▶ **EXERCISE**
Quote the records in full and leave their pictures out.

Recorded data

* * *

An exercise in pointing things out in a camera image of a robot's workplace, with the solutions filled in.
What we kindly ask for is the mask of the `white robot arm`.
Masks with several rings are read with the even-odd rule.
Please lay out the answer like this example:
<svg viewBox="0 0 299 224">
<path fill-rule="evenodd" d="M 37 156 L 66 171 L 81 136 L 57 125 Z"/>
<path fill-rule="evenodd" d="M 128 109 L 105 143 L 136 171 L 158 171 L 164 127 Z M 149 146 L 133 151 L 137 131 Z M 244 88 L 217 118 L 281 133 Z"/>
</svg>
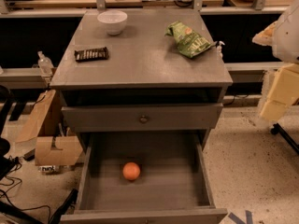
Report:
<svg viewBox="0 0 299 224">
<path fill-rule="evenodd" d="M 280 17 L 252 38 L 261 46 L 270 46 L 274 57 L 284 64 L 274 74 L 260 117 L 278 121 L 299 100 L 299 0 Z"/>
</svg>

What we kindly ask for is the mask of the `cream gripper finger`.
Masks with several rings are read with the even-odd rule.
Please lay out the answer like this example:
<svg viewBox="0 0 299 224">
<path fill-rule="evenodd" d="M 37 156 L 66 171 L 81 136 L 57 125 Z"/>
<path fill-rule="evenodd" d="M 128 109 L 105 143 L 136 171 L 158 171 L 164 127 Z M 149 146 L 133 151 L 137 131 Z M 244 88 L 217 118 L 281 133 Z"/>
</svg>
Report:
<svg viewBox="0 0 299 224">
<path fill-rule="evenodd" d="M 274 80 L 266 95 L 260 117 L 268 121 L 278 121 L 298 100 L 299 65 L 285 63 L 274 74 Z"/>
</svg>

* * *

▶ **RESPONSE TO THE TASK**
An exercise in pointing things out in a camera image of a robot's workplace, with the solutions filled in.
What we kindly ask for is the mask of the `white robot arm`.
Masks with several rings are read with the even-odd rule.
Please lay out the answer like this example:
<svg viewBox="0 0 299 224">
<path fill-rule="evenodd" d="M 37 156 L 66 171 L 81 136 L 57 125 Z"/>
<path fill-rule="evenodd" d="M 128 109 L 105 143 L 136 171 L 158 171 L 164 127 Z M 149 146 L 133 151 L 137 131 Z M 244 88 L 217 118 L 281 133 Z"/>
</svg>
Report:
<svg viewBox="0 0 299 224">
<path fill-rule="evenodd" d="M 280 17 L 252 38 L 261 46 L 270 46 L 274 57 L 284 64 L 274 74 L 260 117 L 278 121 L 299 100 L 299 0 Z"/>
</svg>

What we kindly ask for is the mask of the `cream gripper finger`.
Masks with several rings are read with the even-odd rule.
Please lay out the answer like this example:
<svg viewBox="0 0 299 224">
<path fill-rule="evenodd" d="M 37 156 L 66 171 L 81 136 L 57 125 Z"/>
<path fill-rule="evenodd" d="M 128 109 L 105 143 L 136 171 L 158 171 L 164 127 Z M 149 146 L 133 151 L 137 131 Z M 244 88 L 217 118 L 281 133 Z"/>
</svg>
Report:
<svg viewBox="0 0 299 224">
<path fill-rule="evenodd" d="M 274 80 L 266 95 L 260 117 L 268 121 L 278 121 L 298 100 L 299 65 L 285 63 L 274 74 Z"/>
</svg>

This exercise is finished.